To the contrary, following President Francois Hollande's historic embrace of social democracy in a major policy speech last week, there is reason to believe that they have finally found it. Of course, the French president will have to walk his talk to prove he means business. Still, in a country where the written word is of paramount importance, it is hard to overestimate the importance of what might initially sound like an unimportant slip in semantics: last week, Mr. Hollande became the first ever socialist president or prime minister in office to call himself a social democrat, a term that up to now was almost taboo within the ranks of the French left.

An Austrian-American born and raised in Paris in the seventies and eighties, I felt proud to say "I'm from Paris" when traveling outside France as a child. This was before provincialism anesthetized the French capital, paving the way for the slow drift towards irrelevance the world has witnessed since...

This drift is directly related to an absurd political predicament the French have been faced with for over thirty years now: choosing between a right with an only slightly less ideological understanding of economic matters than the left and a tendency to regularly indulge in racist rhetoric (it was the very benign President Jacques Chirac, not Jean-Marie Le Pen, who spoke in the nineties of the "smells and noises" produced by "certain populations") or tolerate it within its ranks; or opt for a left that can reasonably claim the moral high ground on such issues (though counter-examples also exist) but regularly indulges in the most absurd populism when it comes to the economy.

As a result, while the French rightly pride themselves on the robust, pragmatic capitalism which allows theirs to be the only country of its size with as many global champions in such a wide range of industries, they are also continuously suspicious of "the economic realm," money and the rich. The resulting schizophrenia has been standing in the way of the country's recovery for over thirty years now.

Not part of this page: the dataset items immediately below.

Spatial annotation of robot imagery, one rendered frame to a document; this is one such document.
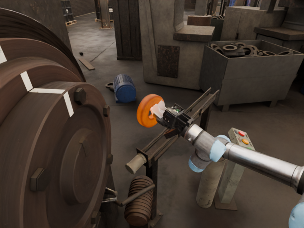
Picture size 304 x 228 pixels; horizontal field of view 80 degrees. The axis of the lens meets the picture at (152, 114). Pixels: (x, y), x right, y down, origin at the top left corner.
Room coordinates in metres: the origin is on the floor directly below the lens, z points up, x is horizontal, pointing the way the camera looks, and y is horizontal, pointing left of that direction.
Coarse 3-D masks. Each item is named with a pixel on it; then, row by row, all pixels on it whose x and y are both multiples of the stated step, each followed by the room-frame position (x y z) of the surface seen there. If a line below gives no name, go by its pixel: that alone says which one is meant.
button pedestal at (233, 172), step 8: (232, 128) 0.94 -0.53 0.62; (232, 136) 0.88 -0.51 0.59; (240, 136) 0.87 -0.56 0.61; (240, 144) 0.79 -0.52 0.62; (248, 144) 0.81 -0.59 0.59; (232, 168) 0.79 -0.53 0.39; (240, 168) 0.78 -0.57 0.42; (224, 176) 0.86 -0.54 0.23; (232, 176) 0.78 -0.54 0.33; (240, 176) 0.77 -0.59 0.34; (224, 184) 0.82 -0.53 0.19; (232, 184) 0.78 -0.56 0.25; (216, 192) 0.87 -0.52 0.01; (224, 192) 0.78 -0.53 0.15; (232, 192) 0.77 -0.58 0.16; (216, 200) 0.80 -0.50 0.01; (224, 200) 0.78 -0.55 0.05; (232, 200) 0.80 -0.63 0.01; (216, 208) 0.74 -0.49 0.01; (224, 208) 0.74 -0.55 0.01; (232, 208) 0.74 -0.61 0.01
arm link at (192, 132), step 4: (192, 124) 0.58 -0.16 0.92; (188, 128) 0.56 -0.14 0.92; (192, 128) 0.55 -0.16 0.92; (196, 128) 0.55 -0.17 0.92; (200, 128) 0.56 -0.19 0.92; (188, 132) 0.54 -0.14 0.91; (192, 132) 0.54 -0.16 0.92; (196, 132) 0.54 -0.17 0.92; (184, 136) 0.55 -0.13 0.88; (188, 136) 0.53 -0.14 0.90; (192, 136) 0.53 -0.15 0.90; (196, 136) 0.52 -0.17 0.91; (188, 140) 0.52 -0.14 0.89; (192, 140) 0.52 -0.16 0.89
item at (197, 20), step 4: (188, 16) 5.06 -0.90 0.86; (192, 16) 4.93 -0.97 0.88; (196, 16) 4.89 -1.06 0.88; (200, 16) 4.89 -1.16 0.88; (204, 16) 4.89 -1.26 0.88; (208, 16) 4.89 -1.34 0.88; (188, 20) 5.04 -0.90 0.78; (192, 20) 4.90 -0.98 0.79; (196, 20) 4.84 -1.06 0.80; (200, 20) 4.82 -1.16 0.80; (204, 20) 4.83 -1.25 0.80; (208, 20) 4.87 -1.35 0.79; (188, 24) 5.02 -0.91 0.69; (192, 24) 4.89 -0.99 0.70; (196, 24) 4.84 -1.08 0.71; (200, 24) 4.82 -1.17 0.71; (204, 24) 4.83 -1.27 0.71; (208, 24) 4.89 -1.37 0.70
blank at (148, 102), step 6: (150, 96) 0.70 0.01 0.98; (156, 96) 0.71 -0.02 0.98; (144, 102) 0.67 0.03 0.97; (150, 102) 0.68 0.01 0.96; (156, 102) 0.71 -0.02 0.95; (138, 108) 0.66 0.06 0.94; (144, 108) 0.65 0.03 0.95; (150, 108) 0.68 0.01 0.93; (138, 114) 0.65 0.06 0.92; (144, 114) 0.65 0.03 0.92; (138, 120) 0.65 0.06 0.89; (144, 120) 0.65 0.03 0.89; (150, 120) 0.68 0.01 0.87; (144, 126) 0.65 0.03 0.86; (150, 126) 0.67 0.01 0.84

An Oxfam report published ahead of this year's World Economic Forum annual meeting shows income disparities to be on the rise not just on a global scale but within most countries -- so much so that the world's 85 richest people now own wealth equivalent to half the world population's!

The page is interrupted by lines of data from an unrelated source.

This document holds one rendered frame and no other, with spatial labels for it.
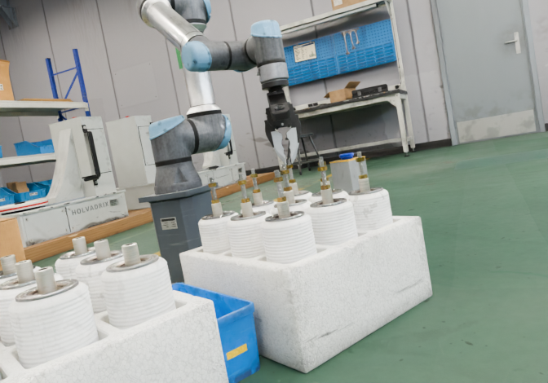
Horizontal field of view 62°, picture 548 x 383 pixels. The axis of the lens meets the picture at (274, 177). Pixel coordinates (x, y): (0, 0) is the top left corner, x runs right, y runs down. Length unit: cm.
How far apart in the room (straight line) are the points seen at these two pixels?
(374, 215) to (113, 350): 58
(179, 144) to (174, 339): 86
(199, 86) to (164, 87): 605
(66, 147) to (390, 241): 267
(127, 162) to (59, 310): 316
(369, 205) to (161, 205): 70
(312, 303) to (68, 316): 39
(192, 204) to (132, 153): 235
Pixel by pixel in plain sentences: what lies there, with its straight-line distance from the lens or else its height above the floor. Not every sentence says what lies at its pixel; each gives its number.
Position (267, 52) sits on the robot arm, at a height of 62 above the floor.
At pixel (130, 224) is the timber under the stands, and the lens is 327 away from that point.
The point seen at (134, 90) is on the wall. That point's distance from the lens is 793.
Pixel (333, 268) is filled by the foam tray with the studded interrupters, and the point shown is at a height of 15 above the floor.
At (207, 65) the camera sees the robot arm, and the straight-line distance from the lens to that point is 120.
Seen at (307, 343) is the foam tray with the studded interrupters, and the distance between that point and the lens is 82.
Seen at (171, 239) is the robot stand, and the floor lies 16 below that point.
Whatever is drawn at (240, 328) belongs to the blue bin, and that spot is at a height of 9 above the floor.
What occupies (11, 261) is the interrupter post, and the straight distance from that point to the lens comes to 90.
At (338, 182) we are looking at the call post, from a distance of 126.
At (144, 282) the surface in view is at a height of 23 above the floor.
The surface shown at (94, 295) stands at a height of 20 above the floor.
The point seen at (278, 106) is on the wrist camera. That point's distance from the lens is 110.
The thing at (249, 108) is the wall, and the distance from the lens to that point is 676.
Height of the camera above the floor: 39
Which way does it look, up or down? 4 degrees down
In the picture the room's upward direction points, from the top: 10 degrees counter-clockwise

For all their failings and their conspicuous, quasi-structural absence at the bottom of the magic mountain, the French have a proven track record of keeping such disparities in check. Unfortunately, like other countries that are good at redistributing wealth, France has also become among the worst at producing it. As Davos draws to a close, France's vibrant endorsement of social democratic realism embodied here by its Minister of Finances Pierre Moscovici might well mark a welcome end to delusions on both sides of the globalization debate.

Henry Miller thought the ideal American was one living overseas. Perhaps precisely because France has accustomed itself to play the role of the ugly duckling of globalization is the ideal global citizen of tomorrow a French person who has wholeheartedly embraced globalization.

"When Paris freezes, Europe catches a cold", Prince Metternich once said. Not just for the French, but for the old continent's sake and the world's, let us celebrate the fact that the patient, while still ill, is at least finally lucid.